Your task ▸
Would you please set down the lines of the data from the one containing "Point to the blue container" to the final line, exactly and only those?

◆ ◆ ◆

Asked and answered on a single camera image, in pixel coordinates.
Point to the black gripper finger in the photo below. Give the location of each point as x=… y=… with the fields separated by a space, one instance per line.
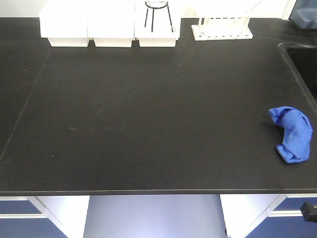
x=309 y=212

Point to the blue cloth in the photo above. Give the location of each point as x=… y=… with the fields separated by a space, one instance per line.
x=295 y=146

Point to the right blue cabinet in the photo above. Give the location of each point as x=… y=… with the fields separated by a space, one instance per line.
x=267 y=215

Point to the blue cabinet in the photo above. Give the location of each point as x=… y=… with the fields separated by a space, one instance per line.
x=267 y=215
x=43 y=216

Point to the black sink basin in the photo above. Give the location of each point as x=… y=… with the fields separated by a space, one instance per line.
x=302 y=61

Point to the blue container at corner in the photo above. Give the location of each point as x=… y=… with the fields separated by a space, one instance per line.
x=304 y=14

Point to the white test tube rack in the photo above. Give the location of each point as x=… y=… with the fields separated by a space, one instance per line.
x=224 y=20

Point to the right white storage bin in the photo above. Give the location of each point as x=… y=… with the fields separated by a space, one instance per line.
x=160 y=38

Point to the white storage bin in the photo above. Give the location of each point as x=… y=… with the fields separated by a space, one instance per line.
x=64 y=23
x=110 y=23
x=160 y=38

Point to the middle white storage bin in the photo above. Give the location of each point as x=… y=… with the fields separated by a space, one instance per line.
x=110 y=23

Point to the left blue cabinet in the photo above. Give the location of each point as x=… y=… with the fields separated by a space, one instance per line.
x=43 y=216

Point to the left white storage bin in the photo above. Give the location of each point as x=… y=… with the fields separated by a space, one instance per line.
x=64 y=23

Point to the black wire tripod stand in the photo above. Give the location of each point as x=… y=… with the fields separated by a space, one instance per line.
x=162 y=7

◆ ◆ ◆

Solution to this problem ▸
Point to the blue container at corner in the photo above. Give the location of each point as x=… y=… with the fields separated by a space, one instance per line.
x=304 y=14

Point to the white test tube rack in the photo above. Give the location of each point as x=… y=… with the fields separated by a space, one instance per line.
x=224 y=20

Point to the right white storage bin in the photo above. Give the location of each point as x=… y=… with the fields separated by a space, one instance per line.
x=160 y=38

Point to the white storage bin in the photo above. Give the location of each point as x=… y=… with the fields separated by a space, one instance per line.
x=64 y=23
x=110 y=23
x=160 y=38

Point to the middle white storage bin in the photo above. Give the location of each point as x=… y=… with the fields separated by a space, one instance per line.
x=110 y=23

Point to the left blue cabinet in the photo above. Give the location of each point as x=… y=… with the fields separated by a space, one instance per line.
x=43 y=216

Point to the left white storage bin in the photo above. Give the location of each point as x=… y=… with the fields separated by a space, one instance per line.
x=64 y=23

Point to the black wire tripod stand in the photo above. Give the location of each point as x=… y=… with the fields separated by a space, one instance per line.
x=162 y=7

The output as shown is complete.